_EXERCISE_
Using the records below, copy every line that holds the string "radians".

-- INPUT MATERIAL follows --

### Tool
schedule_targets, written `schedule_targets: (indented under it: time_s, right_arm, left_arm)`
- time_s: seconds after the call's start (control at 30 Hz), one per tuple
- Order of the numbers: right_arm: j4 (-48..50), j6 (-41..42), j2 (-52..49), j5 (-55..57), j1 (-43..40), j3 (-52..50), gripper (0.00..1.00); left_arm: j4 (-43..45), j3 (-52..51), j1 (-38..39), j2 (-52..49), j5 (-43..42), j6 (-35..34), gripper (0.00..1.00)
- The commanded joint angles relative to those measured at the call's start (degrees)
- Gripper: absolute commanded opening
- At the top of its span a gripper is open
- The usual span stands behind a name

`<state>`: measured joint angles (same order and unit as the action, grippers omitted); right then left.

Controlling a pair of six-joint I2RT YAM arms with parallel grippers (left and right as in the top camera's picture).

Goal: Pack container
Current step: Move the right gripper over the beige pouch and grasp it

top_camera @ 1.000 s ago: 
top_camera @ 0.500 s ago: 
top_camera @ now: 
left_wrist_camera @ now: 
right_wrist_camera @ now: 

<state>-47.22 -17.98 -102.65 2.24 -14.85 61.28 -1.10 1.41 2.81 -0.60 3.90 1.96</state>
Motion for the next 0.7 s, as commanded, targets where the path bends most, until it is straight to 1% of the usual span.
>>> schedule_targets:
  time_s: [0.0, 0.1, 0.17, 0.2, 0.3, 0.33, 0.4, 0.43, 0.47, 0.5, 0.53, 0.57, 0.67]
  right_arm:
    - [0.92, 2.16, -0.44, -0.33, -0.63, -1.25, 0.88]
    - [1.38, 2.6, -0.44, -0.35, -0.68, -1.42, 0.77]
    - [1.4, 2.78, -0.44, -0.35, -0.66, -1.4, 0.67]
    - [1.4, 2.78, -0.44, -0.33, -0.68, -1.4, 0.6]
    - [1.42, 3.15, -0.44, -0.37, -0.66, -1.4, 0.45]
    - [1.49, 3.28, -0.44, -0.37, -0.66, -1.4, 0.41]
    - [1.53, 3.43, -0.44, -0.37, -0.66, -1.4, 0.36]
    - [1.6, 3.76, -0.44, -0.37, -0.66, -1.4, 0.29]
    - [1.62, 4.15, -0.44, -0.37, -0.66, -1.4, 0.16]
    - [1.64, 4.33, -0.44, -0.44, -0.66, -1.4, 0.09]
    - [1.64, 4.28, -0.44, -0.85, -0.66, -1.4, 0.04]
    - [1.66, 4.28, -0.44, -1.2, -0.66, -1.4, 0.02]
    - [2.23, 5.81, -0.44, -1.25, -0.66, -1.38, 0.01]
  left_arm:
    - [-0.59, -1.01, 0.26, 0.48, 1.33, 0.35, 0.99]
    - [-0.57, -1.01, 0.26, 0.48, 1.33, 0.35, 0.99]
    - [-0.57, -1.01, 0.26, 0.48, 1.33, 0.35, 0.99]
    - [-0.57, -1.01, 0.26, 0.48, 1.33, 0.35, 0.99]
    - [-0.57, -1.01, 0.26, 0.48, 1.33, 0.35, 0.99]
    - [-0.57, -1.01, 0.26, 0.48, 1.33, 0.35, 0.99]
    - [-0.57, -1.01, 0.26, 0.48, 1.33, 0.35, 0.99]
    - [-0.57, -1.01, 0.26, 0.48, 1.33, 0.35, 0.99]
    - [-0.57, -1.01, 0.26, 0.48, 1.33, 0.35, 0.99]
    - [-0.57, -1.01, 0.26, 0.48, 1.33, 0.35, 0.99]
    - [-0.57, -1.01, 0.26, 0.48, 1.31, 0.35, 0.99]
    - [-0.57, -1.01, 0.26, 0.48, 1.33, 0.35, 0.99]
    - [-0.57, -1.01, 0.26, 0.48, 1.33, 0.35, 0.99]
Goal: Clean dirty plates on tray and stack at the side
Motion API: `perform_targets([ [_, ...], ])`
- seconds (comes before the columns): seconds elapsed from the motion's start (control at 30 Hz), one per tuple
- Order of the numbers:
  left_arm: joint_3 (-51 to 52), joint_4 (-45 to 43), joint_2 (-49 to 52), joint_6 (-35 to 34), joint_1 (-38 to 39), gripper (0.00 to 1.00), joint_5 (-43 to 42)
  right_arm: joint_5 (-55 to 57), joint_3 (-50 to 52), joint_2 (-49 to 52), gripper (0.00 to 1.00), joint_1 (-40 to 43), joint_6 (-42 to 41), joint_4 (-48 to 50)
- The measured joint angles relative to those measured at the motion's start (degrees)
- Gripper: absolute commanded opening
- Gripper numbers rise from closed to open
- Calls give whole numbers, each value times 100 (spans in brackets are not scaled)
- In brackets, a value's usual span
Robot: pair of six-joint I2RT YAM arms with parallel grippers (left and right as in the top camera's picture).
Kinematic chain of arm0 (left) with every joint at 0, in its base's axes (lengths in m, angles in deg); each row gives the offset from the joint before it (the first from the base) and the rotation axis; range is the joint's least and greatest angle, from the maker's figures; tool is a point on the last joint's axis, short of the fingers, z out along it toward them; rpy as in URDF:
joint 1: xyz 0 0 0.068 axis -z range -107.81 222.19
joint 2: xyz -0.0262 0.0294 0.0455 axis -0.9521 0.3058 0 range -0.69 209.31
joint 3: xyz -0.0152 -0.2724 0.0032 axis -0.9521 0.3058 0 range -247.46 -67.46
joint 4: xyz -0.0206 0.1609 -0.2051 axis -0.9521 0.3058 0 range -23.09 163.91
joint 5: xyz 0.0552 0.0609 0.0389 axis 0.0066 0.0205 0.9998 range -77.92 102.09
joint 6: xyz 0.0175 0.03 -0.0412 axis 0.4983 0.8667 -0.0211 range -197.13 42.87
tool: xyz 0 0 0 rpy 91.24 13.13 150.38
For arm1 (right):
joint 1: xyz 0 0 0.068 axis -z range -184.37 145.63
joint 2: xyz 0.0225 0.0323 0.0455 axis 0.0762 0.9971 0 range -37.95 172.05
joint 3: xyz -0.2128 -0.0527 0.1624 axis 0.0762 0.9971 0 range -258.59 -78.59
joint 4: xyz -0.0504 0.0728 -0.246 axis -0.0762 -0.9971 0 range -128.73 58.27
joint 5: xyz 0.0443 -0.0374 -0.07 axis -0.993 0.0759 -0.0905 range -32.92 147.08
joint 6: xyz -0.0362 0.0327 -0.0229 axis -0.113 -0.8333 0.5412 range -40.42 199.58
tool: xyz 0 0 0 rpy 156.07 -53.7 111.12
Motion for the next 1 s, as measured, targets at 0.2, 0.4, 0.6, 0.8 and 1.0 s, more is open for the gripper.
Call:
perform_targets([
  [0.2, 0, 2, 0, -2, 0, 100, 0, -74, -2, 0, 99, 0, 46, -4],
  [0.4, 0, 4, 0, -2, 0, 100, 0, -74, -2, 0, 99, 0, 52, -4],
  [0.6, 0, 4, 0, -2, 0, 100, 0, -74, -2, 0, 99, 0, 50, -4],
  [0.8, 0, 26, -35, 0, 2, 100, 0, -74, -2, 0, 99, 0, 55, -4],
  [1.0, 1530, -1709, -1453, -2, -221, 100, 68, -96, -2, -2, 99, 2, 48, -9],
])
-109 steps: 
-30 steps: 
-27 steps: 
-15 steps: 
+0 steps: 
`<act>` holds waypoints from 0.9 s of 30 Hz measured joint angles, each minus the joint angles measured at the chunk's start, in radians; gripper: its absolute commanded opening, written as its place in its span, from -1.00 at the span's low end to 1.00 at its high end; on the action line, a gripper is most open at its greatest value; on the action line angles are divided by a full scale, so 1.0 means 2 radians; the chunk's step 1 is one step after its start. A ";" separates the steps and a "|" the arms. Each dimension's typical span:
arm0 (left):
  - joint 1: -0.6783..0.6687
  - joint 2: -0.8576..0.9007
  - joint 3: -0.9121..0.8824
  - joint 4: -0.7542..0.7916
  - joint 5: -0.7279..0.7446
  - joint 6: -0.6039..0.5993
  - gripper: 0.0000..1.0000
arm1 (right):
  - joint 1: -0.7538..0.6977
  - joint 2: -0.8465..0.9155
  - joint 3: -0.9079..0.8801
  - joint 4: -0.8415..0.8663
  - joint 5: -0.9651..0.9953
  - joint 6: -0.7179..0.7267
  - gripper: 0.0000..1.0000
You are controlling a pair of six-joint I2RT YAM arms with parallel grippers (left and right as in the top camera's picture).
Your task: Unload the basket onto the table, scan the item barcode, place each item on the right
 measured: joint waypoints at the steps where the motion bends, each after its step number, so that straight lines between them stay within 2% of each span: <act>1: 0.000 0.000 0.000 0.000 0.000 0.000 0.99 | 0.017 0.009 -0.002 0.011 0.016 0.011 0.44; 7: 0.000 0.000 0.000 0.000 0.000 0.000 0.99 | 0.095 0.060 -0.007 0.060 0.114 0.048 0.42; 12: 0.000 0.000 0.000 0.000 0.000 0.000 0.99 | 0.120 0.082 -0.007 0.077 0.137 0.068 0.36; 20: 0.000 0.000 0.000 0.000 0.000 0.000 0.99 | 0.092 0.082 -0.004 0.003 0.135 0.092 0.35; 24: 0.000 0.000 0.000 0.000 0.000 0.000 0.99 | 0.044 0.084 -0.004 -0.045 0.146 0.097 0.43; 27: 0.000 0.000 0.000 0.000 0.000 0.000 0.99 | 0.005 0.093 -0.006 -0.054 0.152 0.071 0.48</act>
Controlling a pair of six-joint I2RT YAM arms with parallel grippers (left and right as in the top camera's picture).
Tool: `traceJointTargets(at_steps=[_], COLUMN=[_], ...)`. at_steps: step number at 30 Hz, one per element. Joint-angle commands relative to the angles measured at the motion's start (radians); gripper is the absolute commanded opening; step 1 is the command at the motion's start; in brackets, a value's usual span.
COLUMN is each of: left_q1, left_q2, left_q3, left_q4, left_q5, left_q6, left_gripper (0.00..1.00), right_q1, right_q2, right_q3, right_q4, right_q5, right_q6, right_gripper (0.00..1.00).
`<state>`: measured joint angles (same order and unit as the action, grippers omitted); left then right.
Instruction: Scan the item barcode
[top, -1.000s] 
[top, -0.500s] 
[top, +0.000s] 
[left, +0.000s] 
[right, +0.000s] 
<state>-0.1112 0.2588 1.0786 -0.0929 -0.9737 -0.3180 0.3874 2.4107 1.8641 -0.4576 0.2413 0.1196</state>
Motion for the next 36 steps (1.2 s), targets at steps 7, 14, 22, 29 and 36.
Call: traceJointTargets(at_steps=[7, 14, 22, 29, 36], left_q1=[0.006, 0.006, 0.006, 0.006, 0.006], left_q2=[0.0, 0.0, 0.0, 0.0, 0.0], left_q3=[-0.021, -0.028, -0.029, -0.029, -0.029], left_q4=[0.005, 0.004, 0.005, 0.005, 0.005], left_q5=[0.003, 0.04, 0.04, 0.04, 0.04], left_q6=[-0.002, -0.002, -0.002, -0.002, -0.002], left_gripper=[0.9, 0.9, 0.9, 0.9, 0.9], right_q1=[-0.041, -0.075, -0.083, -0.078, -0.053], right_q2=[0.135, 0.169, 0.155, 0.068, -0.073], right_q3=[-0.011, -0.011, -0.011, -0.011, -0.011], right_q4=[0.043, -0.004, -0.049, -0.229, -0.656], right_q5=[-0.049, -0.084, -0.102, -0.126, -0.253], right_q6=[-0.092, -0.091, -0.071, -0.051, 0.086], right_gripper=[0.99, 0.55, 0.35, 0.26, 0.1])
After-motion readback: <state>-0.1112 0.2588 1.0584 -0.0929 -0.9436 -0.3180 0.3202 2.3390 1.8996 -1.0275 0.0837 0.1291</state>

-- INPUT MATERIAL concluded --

_ANSWER SECTION_
`<act>` holds waypoints from 0.9 s of 30 Hz measured joint angles, each minus the joint angles measured at the chunk's start, in radians; gripper: its absolute commanded opening, written as its place in its span, from -1.00 at the span's low end to 1.00 at its high end; on the action line, a gripper is most open at its greatest value; on the action line angles are divided by a full scale, so 1.0 means 2 radians; the chunk's step 1 is one step after its start. A ";" separates the steps and a "|" the arms. Each dimension's typical span:
Tool: `traceJointTargets(at_steps=[_], COLUMN=[_], ...)`. at_steps: step number at 30 Hz, one per element. Joint-angle commands relative to the angles measured at the motion's start (radians); gripper is the absolute commanded opening; step 1 is the command at the motion's start; in brackets, a value's usual span.

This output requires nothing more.